State park in Missouri, U.S.

Bennett Spring State Park is a public recreation area located in Bennett Springs, Missouri, 12 mi west of Lebanon on Highway 64 in Dallas and Laclede counties. It is centered on the spring that flows into the Niangua River and gives the park its name. The spring averages 100 million gallons (380,000 m^{3}) of daily flow. The park offers fly fishing, camping, canoeing, hiking, and other activities.

==History==
In 1837, the James Brice family built a mill at the stream and the spring became known as Brice Spring. The town they built was known as Brice. The family of Peter Bennett soon settled near the spring and started their own mill. Originally, the families were rivals, but they soon intermarried. Both of these mills were eventually destroyed in a flood.
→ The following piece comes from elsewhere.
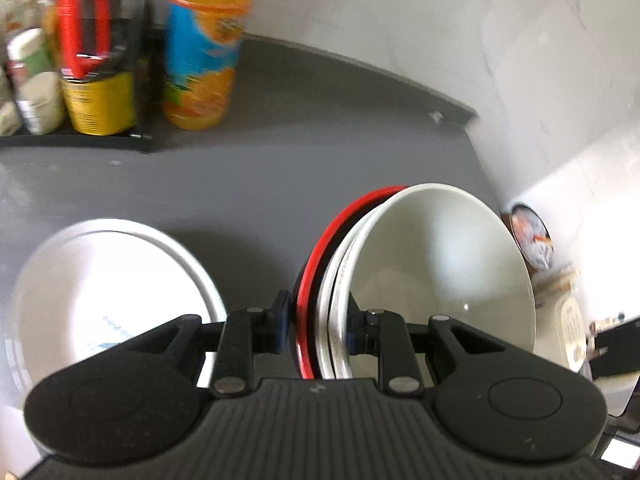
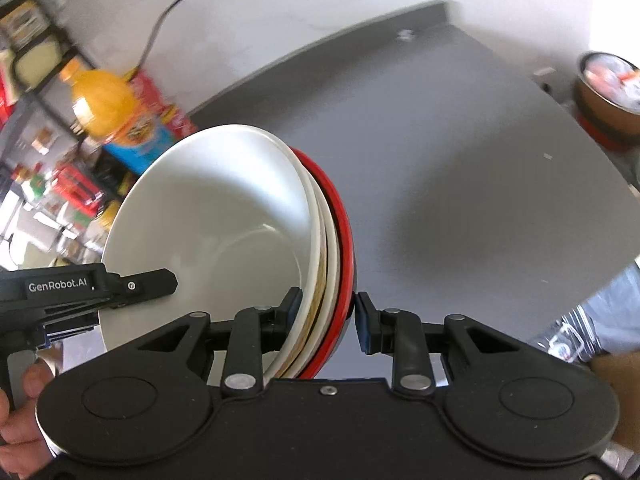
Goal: Organize plates and bowls
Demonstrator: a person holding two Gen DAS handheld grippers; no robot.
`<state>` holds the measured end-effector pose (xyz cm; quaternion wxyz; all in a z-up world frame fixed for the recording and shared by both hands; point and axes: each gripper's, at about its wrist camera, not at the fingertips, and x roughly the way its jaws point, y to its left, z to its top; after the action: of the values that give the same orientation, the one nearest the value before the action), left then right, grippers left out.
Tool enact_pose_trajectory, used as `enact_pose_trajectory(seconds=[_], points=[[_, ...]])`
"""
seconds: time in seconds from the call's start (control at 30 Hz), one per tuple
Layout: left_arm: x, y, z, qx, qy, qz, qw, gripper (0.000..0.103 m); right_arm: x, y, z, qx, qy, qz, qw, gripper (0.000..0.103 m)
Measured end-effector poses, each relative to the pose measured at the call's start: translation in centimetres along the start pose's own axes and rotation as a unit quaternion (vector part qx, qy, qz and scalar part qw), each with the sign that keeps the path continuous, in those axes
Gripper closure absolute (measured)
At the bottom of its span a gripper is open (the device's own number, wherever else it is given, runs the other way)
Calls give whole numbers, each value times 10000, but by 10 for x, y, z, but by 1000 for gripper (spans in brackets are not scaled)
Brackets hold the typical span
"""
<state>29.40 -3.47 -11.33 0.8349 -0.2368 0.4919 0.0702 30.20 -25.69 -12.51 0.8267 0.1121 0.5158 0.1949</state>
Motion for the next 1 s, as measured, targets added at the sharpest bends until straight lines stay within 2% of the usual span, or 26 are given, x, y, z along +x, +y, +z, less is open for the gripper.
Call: enact_pose_trajectory(seconds=[0.23,0.5,1.0], points=[[-29,43,5,-372,-255,261,9986,80,15,49,1,-535,171,330,9979,75],[-49,99,1,-804,-329,517,9949,80,37,96,-9,-911,432,586,9932,75],[-47,163,-10,-1333,-190,754,9880,80,70,143,-27,-1263,921,609,9858,75]])
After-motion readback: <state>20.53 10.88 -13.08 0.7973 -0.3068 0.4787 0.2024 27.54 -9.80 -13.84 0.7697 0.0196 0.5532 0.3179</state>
During the Civil War years, another mill was constructed by Peter Bennett. This Bennett Mill was larger and more successful than the Brice Mill. The spring soon took on the Bennett name. Peter died in 1882 and his son William Sherman Bennett took over. The Bennett Mill burned in 1895.
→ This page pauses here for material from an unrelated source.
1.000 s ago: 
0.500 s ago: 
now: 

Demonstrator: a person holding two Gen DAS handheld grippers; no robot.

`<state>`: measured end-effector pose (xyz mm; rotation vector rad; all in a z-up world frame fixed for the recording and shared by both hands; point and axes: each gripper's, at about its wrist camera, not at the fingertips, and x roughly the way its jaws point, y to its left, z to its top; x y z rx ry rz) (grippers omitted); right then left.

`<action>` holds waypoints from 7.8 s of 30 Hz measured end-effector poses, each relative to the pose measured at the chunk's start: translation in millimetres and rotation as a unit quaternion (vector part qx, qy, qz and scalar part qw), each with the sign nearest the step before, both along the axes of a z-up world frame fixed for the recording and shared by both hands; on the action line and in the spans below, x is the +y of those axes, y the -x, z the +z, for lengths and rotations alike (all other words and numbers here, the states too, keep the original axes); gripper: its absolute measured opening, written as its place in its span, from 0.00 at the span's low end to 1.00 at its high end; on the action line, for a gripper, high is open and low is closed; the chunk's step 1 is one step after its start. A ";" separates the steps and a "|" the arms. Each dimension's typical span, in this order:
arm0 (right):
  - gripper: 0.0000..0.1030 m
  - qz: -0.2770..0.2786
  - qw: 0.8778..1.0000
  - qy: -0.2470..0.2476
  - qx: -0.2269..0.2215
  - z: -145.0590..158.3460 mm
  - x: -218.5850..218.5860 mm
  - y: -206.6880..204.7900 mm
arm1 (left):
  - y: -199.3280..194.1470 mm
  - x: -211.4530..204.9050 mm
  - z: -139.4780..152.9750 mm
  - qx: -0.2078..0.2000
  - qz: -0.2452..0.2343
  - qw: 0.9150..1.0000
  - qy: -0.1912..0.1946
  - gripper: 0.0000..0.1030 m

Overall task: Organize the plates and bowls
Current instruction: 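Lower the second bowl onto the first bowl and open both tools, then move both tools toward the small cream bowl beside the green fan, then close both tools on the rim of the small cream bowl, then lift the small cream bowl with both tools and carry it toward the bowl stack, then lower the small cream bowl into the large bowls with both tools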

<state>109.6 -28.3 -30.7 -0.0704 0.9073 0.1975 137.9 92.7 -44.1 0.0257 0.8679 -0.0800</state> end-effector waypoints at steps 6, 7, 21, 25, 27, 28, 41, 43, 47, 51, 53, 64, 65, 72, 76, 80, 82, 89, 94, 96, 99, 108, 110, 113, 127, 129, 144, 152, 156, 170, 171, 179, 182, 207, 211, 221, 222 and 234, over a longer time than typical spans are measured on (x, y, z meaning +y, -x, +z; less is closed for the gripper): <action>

The state purchased the spring and some surrounding areas in 1924–1925 to create a state park. In the 1930s, the Civilian Conservation Corps (CCC) made various improvements to the park. The CCC built the dining lodge, cabins, trails, roads, shelters, gauge station, and the arched stone bridge across the spring branch. The bridge has three distinctive sideways "C’'" to memorialize the men of the CCC who built it. The CCC also channelized the spring branch and constructed the dam just upstream of the stone bridge to make the spring more habitable to the non-native trout. The dam is used to divert water through the fish hatchery and to maintain a constant water level at Bennett Spring to this day.

==Historic sites==
The park includes two resources that were listed on the National Register of Historic Places in 1985:

- Bennett Spring State Park Shelter House and Water Gauge Station: The picnic shelter is of wood and random ashlar stone construction with an enclosed alcove that houses a stone fireplace. The water gauge station is a small (8 feet by 8 feet) two-story tower of random cut stone construction with a pyramidal roof and round-arched window openings. It measures 26 feet by 26 feet and has a pitched cross-gabled roof.
- Bennett Spring State Park Hatchery-Lodge Area Historic District: The district encompasses six contributing buildings and two contributing structures erected by the Civilian Conservation Corps between 1933 and 1938. They include two concrete and stone arch bridges, barn, storage building, custodian's residence, Old Officers Quarters ("Hotel"), restroom, and dining lodge.

==Activities and amenities==
The park offers trout fishing for rainbow and brown trout in the natural spring that is the namesake of the park. The fishing area is divided into three zones, each with its own set of regulations. During the regular season, fish may be caught and kept. Catch and release regulations are in effect during the winter months. Daily fishing begins and ends with a whistle or siren. The opening march of the angler can sometimes resemble a Civil War–style battle line as the anglers progress into the water with a rod in hand.

The park also offers 12 mi of hiking trails, canoeing on the Niangua River, camping, cabins, nature center, dining lodge, and park store.